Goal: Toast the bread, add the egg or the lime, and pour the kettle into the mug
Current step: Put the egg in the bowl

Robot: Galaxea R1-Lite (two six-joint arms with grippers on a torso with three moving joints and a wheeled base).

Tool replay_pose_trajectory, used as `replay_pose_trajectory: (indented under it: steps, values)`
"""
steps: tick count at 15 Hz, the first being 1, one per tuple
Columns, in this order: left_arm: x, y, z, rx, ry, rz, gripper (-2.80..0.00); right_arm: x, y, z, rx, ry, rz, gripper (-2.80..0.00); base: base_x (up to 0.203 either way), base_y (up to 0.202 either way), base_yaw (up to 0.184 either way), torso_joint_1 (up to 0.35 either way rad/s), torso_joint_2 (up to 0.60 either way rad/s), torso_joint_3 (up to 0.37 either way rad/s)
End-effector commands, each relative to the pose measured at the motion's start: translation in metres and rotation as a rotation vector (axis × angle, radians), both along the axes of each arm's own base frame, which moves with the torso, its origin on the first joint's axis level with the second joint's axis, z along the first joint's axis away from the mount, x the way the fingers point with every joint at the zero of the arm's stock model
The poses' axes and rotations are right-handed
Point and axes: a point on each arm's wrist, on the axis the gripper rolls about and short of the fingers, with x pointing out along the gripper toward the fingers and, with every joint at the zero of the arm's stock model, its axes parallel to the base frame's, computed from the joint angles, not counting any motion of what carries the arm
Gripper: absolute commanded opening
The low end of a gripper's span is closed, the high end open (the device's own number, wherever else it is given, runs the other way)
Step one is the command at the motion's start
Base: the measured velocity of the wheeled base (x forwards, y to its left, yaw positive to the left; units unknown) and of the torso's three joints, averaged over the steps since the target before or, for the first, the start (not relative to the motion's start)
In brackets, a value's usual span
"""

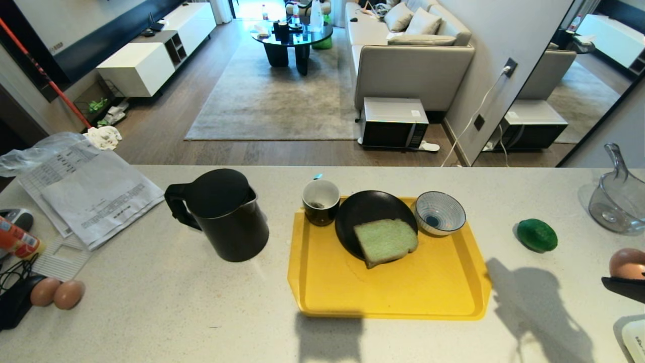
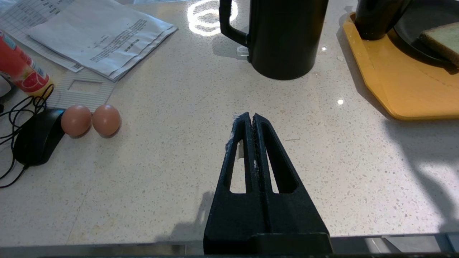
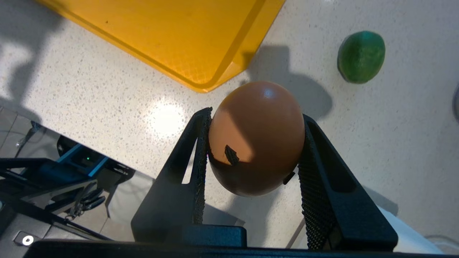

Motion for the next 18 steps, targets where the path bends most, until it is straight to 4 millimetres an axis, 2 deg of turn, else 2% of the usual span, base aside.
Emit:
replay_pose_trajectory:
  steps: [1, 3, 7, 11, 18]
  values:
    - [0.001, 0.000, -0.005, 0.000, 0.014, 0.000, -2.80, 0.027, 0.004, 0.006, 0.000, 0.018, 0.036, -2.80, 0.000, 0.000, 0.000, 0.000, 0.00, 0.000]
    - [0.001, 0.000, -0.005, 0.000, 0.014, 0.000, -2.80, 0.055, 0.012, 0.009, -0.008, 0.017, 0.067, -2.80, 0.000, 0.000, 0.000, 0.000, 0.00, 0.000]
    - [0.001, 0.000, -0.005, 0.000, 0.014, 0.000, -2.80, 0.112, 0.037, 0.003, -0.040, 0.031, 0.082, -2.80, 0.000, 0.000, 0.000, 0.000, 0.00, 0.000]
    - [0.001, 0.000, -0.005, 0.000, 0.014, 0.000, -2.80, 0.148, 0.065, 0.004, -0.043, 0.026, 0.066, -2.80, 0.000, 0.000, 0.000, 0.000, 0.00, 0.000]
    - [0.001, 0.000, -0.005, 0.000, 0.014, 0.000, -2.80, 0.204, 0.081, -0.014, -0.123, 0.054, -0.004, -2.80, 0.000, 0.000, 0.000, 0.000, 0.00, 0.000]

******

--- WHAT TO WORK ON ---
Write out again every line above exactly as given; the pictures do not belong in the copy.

--- EXERCISE RESULT ---
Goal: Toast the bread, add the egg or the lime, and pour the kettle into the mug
Current step: Put the egg in the bowl

Robot: Galaxea R1-Lite (two six-joint arms with grippers on a torso with three moving joints and a wheeled base).

Tool replay_pose_trajectory, used as `replay_pose_trajectory: (indented under it: steps, values)`
"""
steps: tick count at 15 Hz, the first being 1, one per tuple
Columns, in this order: left_arm: x, y, z, rx, ry, rz, gripper (-2.80..0.00); right_arm: x, y, z, rx, ry, rz, gripper (-2.80..0.00); base: base_x (up to 0.203 either way), base_y (up to 0.202 either way), base_yaw (up to 0.184 either way), torso_joint_1 (up to 0.35 either way rad/s), torso_joint_2 (up to 0.60 either way rad/s), torso_joint_3 (up to 0.37 either way rad/s)
End-effector commands, each relative to the pose measured at the motion's start: translation in metres and rotation as a rotation vector (axis × angle, radians), both along the axes of each arm's own base frame, which moves with the torso, its origin on the first joint's axis level with the second joint's axis, z along the first joint's axis away from the mount, x the way the fingers point with every joint at the zero of the arm's stock model
The poses' axes and rotations are right-handed
Point and axes: a point on each arm's wrist, on the axis the gripper rolls about and short of the fingers, with x pointing out along the gripper toward the fingers and, with every joint at the zero of the arm's stock model, its axes parallel to the base frame's, computed from the joint angles, not counting any motion of what carries the arm
Gripper: absolute commanded opening
The low end of a gripper's span is closed, the high end open (the device's own number, wherever else it is given, runs the other way)
Step one is the command at the motion's start
Base: the measured velocity of the wheeled base (x forwards, y to its left, yaw positive to the left; units unknown) and of the torso's three joints, averaged over the steps since the target before or, for the first, the start (not relative to the motion's start)
In brackets, a value's usual span
"""


Motion for the next 18 steps, targets where the path bends most, until it is straight to 4 millimetres an axis, 2 deg of turn, else 2% of the usual span, base aside.
Emit:
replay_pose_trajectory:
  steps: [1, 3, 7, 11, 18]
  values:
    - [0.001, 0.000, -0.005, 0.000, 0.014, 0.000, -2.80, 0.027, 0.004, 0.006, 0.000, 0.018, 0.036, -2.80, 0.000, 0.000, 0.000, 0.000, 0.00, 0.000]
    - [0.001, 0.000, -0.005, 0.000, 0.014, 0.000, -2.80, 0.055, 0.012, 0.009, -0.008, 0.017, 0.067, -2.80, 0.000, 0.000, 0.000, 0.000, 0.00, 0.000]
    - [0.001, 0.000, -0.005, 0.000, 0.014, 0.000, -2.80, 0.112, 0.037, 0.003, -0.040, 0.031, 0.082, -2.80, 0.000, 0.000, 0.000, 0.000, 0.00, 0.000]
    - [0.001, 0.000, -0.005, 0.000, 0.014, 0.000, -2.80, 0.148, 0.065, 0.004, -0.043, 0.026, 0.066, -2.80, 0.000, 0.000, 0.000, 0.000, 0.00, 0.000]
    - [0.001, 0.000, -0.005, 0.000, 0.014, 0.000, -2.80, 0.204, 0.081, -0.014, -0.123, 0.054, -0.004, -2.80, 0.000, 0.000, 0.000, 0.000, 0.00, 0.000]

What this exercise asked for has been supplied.